Harry sat upright. “What kind of medical ethics are those? Medicine can’t count the cost or weigh the value. Its business is to treat the sick—”
“Those who can afford it. If medicine doesn’t make decisions about the rationing of care, then something else will: power or money or groups. One day I walked out on all that. I went among the citizens, where the future was, where I could help without discrimination. They took me in; they fed me when I was hungry, laughed with me when I was happy, cried with me when I was sad. They cared, and I helped them as I could.”
“How?” Harry asked. “Without a diagnostic machine, without drugs or antibiotics.”
“The human mind,” Pearce whispered, “is still the best diagnostic machine. And the best antibiotic. I touched them. I helped them to cure themselves. So I became a healer instead of a technician. Our bodies want to heal themselves, you know, but our minds give counter-orders and death instructions.”
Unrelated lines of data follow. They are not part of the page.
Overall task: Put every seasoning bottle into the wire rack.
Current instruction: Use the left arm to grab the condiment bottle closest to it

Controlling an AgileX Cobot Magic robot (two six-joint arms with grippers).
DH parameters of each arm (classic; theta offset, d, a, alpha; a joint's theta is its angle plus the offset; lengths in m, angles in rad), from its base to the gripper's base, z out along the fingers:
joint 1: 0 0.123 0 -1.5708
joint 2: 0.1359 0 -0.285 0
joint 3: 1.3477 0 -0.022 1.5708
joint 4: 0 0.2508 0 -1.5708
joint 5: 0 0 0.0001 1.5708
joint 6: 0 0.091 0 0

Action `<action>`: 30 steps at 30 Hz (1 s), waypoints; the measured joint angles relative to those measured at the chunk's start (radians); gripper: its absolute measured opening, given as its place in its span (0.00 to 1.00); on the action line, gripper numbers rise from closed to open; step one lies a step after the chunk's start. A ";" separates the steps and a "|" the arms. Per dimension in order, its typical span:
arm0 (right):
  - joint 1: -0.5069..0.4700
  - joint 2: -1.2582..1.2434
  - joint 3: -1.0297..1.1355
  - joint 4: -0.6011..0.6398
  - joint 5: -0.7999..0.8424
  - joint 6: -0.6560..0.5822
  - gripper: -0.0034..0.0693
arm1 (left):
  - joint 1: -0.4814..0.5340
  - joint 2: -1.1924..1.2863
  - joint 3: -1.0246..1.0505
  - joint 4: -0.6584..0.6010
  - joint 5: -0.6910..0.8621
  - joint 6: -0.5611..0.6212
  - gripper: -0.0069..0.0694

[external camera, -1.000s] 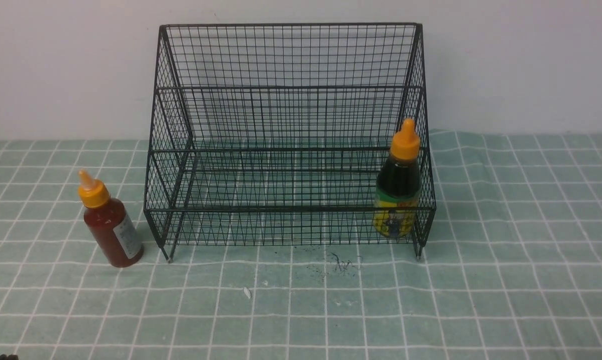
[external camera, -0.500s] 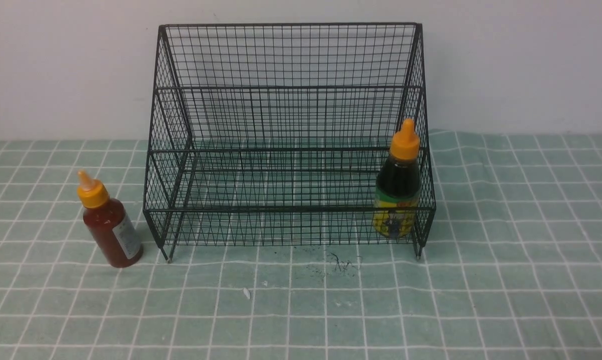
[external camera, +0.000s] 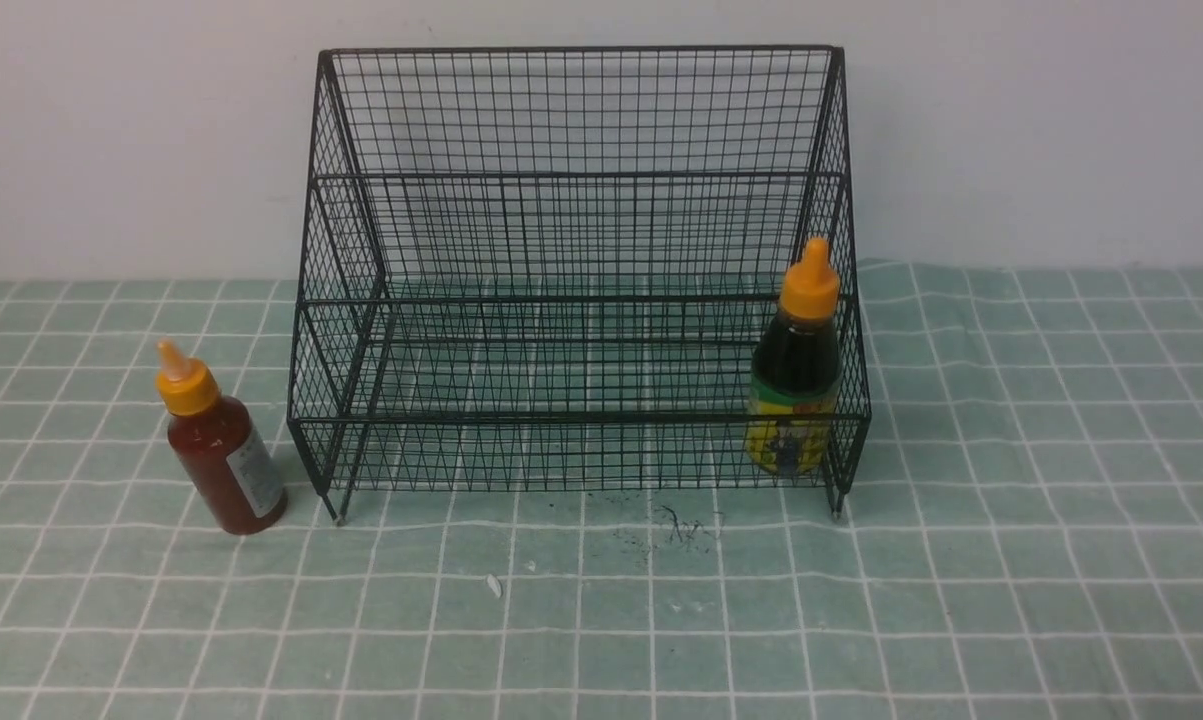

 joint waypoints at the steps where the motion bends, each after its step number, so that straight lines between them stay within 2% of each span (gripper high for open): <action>1: 0.000 0.000 0.000 0.000 0.000 0.000 0.03 | 0.000 0.029 -0.025 0.005 0.051 0.002 0.08; 2: 0.000 0.000 0.000 0.000 0.000 0.000 0.03 | 0.000 0.146 -0.116 0.014 0.239 0.015 0.08; 5: 0.000 0.000 0.000 0.000 0.000 0.000 0.03 | 0.000 0.361 -0.257 0.016 0.533 0.050 0.08; 9: 0.000 0.000 0.000 0.000 0.000 0.000 0.03 | 0.000 0.560 -0.400 0.025 0.743 0.110 0.08; 15: 0.000 0.000 0.000 0.000 0.000 0.000 0.03 | 0.000 0.721 -0.534 0.050 0.778 0.160 0.08; 19: 0.000 0.000 0.000 0.000 0.000 0.000 0.03 | 0.000 0.834 -0.614 0.073 0.698 0.208 0.11; 22: 0.000 0.000 0.000 0.000 0.000 0.000 0.03 | 0.000 0.911 -0.653 0.091 0.663 0.234 0.20; 23: 0.000 0.000 0.000 0.000 0.000 0.000 0.03 | 0.000 0.946 -0.668 0.092 0.655 0.239 0.27; 24: 0.000 0.000 0.000 0.000 0.000 0.000 0.03 | 0.000 0.958 -0.670 0.092 0.654 0.239 0.29; 28: 0.000 0.000 0.000 0.000 0.000 0.000 0.03 | 0.000 1.078 -0.708 0.093 0.651 0.244 0.59; 30: 0.000 0.000 0.000 0.000 0.000 0.000 0.03 | 0.000 1.121 -0.717 0.094 0.651 0.244 0.70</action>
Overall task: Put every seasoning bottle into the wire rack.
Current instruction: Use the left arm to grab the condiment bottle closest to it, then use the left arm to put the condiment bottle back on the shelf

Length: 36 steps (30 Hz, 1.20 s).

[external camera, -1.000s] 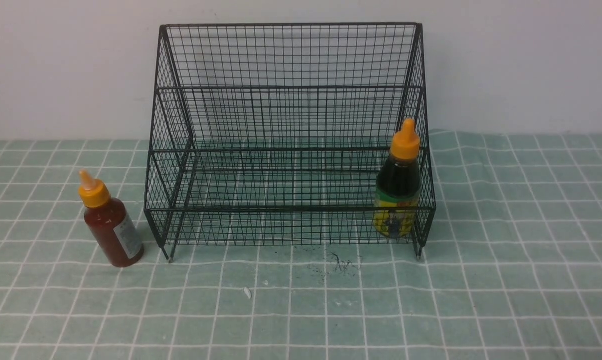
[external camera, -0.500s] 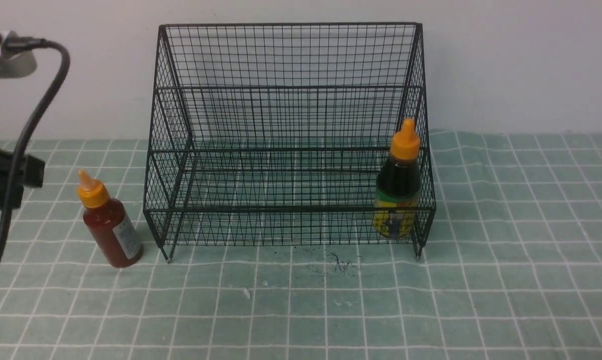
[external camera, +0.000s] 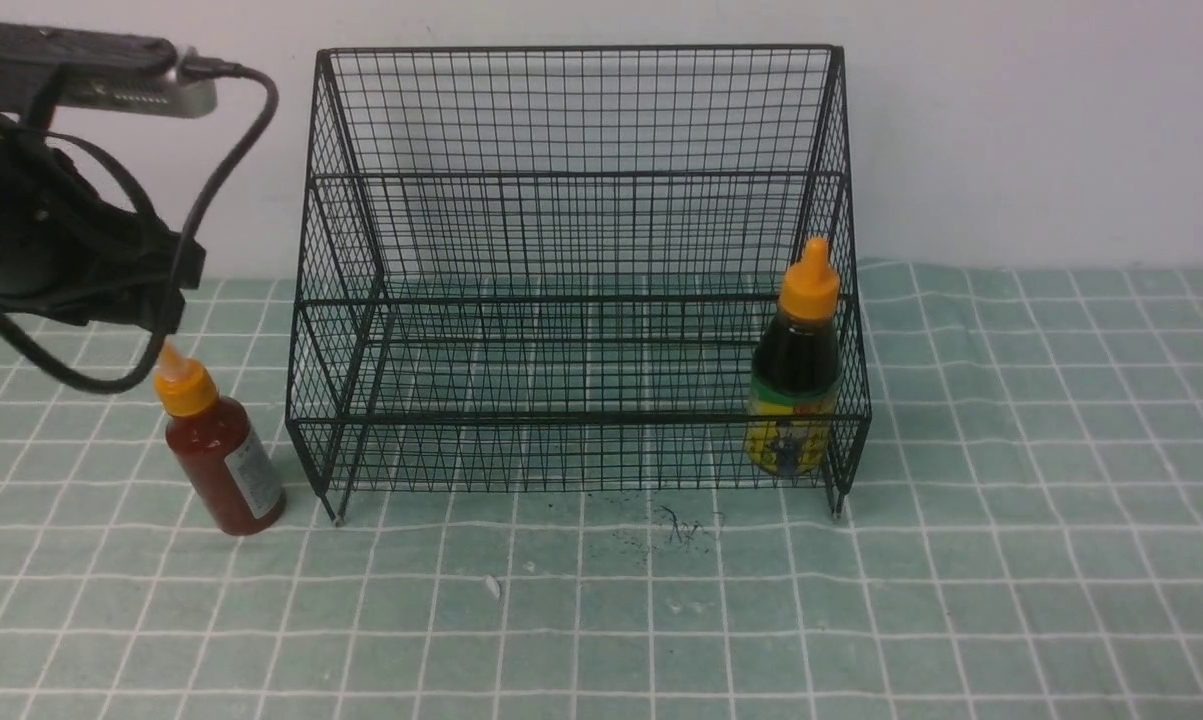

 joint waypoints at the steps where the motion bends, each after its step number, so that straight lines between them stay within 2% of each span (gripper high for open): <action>1: 0.000 0.000 0.000 0.000 0.000 0.000 0.03 | 0.000 0.018 -0.006 0.000 0.000 0.000 0.74; 5: 0.000 0.000 0.000 0.000 0.000 0.000 0.03 | 0.000 0.087 -0.009 0.010 -0.011 0.000 0.85; 10: 0.000 0.000 0.000 0.000 0.000 0.000 0.03 | 0.000 0.153 -0.009 0.057 -0.051 -0.008 0.83; 13: 0.000 0.000 0.000 0.000 0.000 0.000 0.03 | 0.000 0.182 -0.009 0.073 -0.066 -0.012 0.77; 14: 0.000 0.000 0.000 0.000 0.000 0.000 0.03 | 0.000 0.194 -0.009 0.072 -0.075 -0.016 0.70; 15: 0.000 0.000 0.000 0.000 0.000 0.000 0.03 | -0.001 0.195 -0.010 0.072 -0.075 -0.016 0.69; 16: 0.000 0.000 0.000 0.000 0.000 0.000 0.03 | -0.002 0.206 -0.010 0.072 -0.076 -0.018 0.60; 17: 0.000 0.000 0.000 0.000 0.000 0.000 0.03 | -0.002 0.207 -0.011 0.072 -0.076 -0.018 0.57; 18: 0.000 0.000 0.000 0.000 0.000 0.000 0.03 | -0.002 0.213 -0.013 0.070 -0.076 -0.018 0.47; 22: 0.000 0.000 0.000 0.000 0.000 0.000 0.03 | -0.003 0.215 -0.021 0.069 -0.060 -0.023 0.47; 25: 0.000 0.000 0.000 0.000 0.000 0.000 0.03 | -0.003 0.206 -0.065 0.074 0.011 -0.023 0.47; 33: 0.000 0.000 0.000 0.000 0.000 0.000 0.03 | -0.015 0.087 -0.308 0.041 0.176 -0.026 0.47; 36: 0.000 0.000 0.000 0.000 0.000 0.000 0.03 | -0.071 0.044 -0.418 0.037 0.248 -0.026 0.47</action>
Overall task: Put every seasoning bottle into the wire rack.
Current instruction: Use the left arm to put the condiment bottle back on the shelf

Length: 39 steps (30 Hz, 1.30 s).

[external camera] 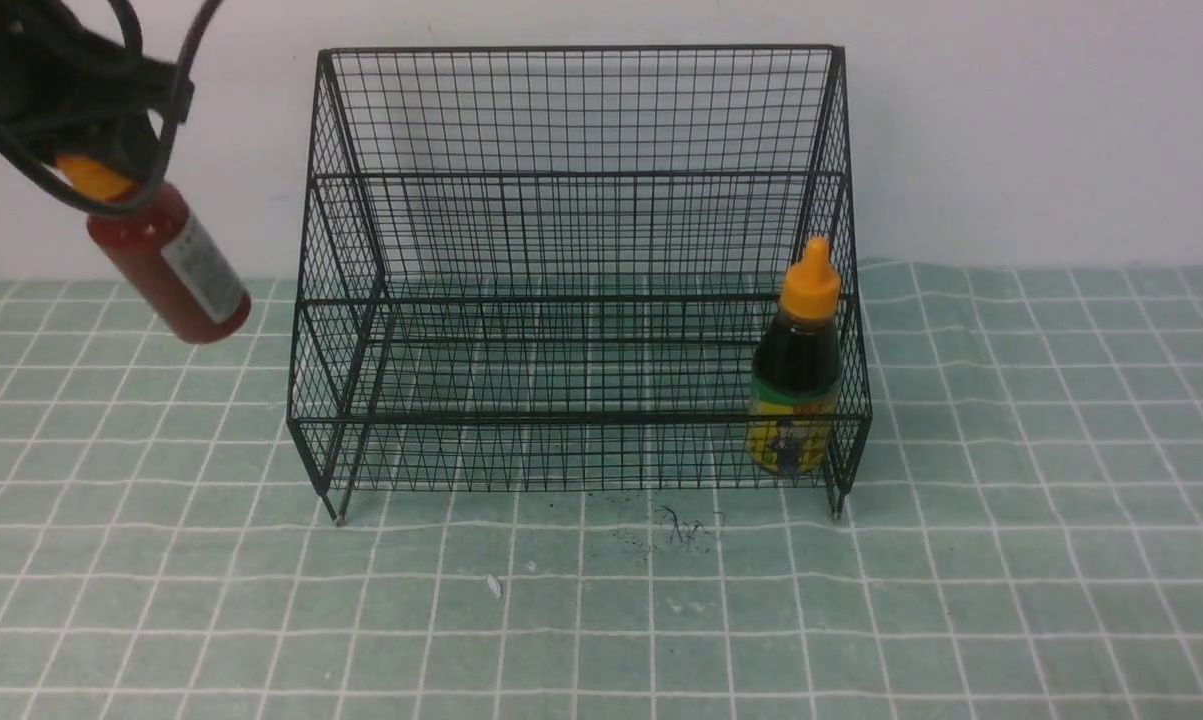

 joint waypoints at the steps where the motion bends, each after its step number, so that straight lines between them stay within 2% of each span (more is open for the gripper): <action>1: 0.000 0.000 0.000 0.000 0.000 0.000 0.03 | -0.024 -0.004 -0.020 -0.004 0.016 0.000 0.47; 6: 0.000 0.000 0.000 0.000 0.000 0.000 0.03 | -0.137 0.006 -0.046 -0.024 0.017 0.000 0.47; 11: 0.000 0.000 0.000 0.000 0.000 0.000 0.03 | -0.192 0.069 -0.046 -0.010 -0.018 0.000 0.47; 32: 0.000 0.000 0.001 0.000 0.000 0.000 0.03 | -0.205 0.322 -0.046 0.005 -0.034 0.003 0.48; 34: 0.000 0.000 0.001 0.000 0.000 0.000 0.03 | -0.205 0.327 -0.047 0.011 -0.055 0.003 0.60; 35: 0.000 0.000 0.001 0.000 0.000 0.000 0.03 | -0.205 0.327 -0.048 0.012 -0.055 0.003 0.61; 37: 0.000 0.000 0.001 0.000 0.000 0.000 0.03 | -0.205 0.327 -0.056 0.012 -0.043 0.003 0.73; 39: 0.000 0.000 0.001 0.000 0.000 0.000 0.03 | -0.205 0.327 -0.075 0.014 -0.002 0.003 0.79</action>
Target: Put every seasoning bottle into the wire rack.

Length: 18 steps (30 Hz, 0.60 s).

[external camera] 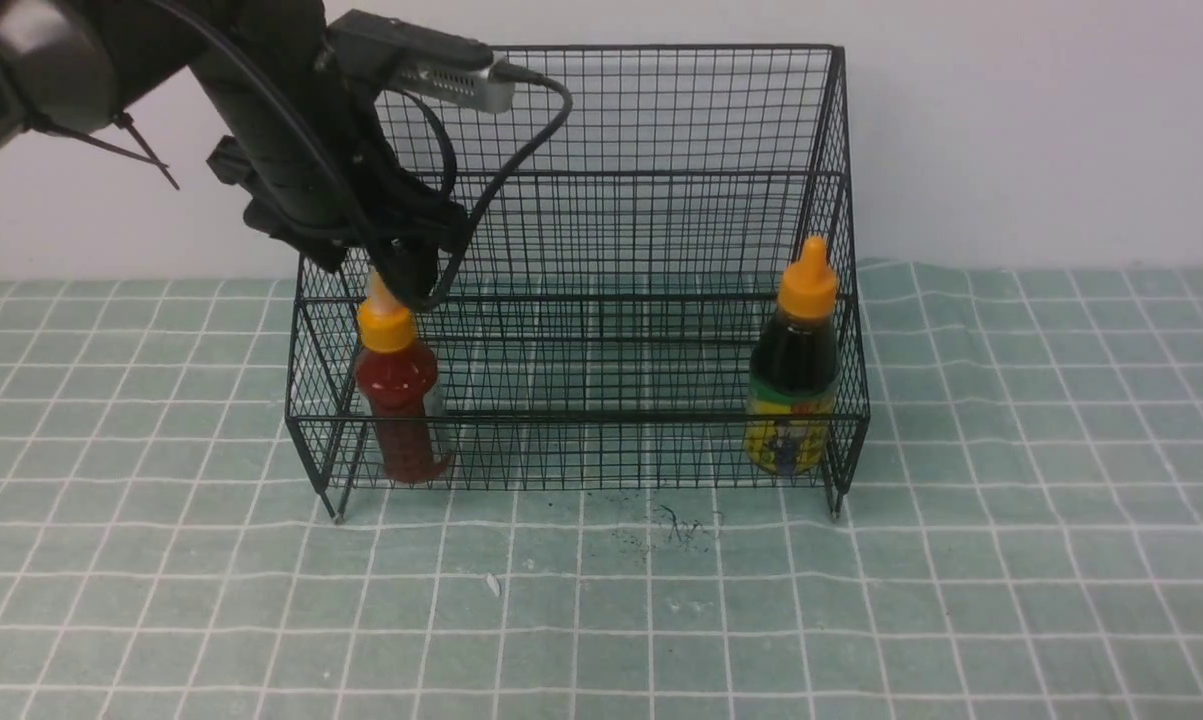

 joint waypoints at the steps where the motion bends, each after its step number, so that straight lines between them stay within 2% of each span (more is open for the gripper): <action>1: 0.000 0.000 0.000 0.000 0.000 0.000 0.03 | 0.000 -0.002 -0.016 0.000 0.019 0.000 0.80; 4: 0.000 0.000 0.000 0.000 0.000 0.000 0.03 | 0.000 -0.020 -0.089 0.004 0.034 -0.003 0.77; 7: 0.000 0.000 0.000 0.000 0.000 0.000 0.03 | 0.000 -0.086 -0.159 -0.001 0.035 -0.018 0.63; 8: 0.000 0.000 0.000 0.000 0.000 0.000 0.03 | 0.000 -0.123 -0.185 -0.008 0.035 -0.022 0.54; 9: 0.000 0.000 0.000 0.000 0.000 0.000 0.03 | 0.000 -0.139 -0.189 -0.011 0.037 -0.022 0.52; 12: 0.000 0.000 0.000 0.000 0.000 0.000 0.03 | 0.000 -0.304 -0.220 -0.038 0.047 -0.022 0.18; 15: 0.000 0.000 0.000 0.000 0.000 0.000 0.03 | 0.000 -0.434 -0.198 -0.053 0.051 -0.031 0.10; 18: 0.000 0.000 0.000 0.000 0.000 0.000 0.03 | 0.000 -0.598 -0.082 -0.085 0.048 -0.039 0.08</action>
“Witch doctor!” Harry said scornfully.
“Yes. Always there have been witch doctors. Healers. Only in my day have the healer and the doctor become two persons. In every other era the people with the healing touch were the doctors. They existed then; they exist now. Countless cures are testimony. Only today do we call it superstition. And yet we know that some doctors, no wiser or more expert than others, have patients with a far greater recovery rate. Some nurses—not always the best-looking ones—inspire in their patients a desire to get well.
“It takes you two hours to do a thorough examination; I can do it in two seconds. It may take you months or years to complete a treatment; I’ve never taken longer than five minutes.”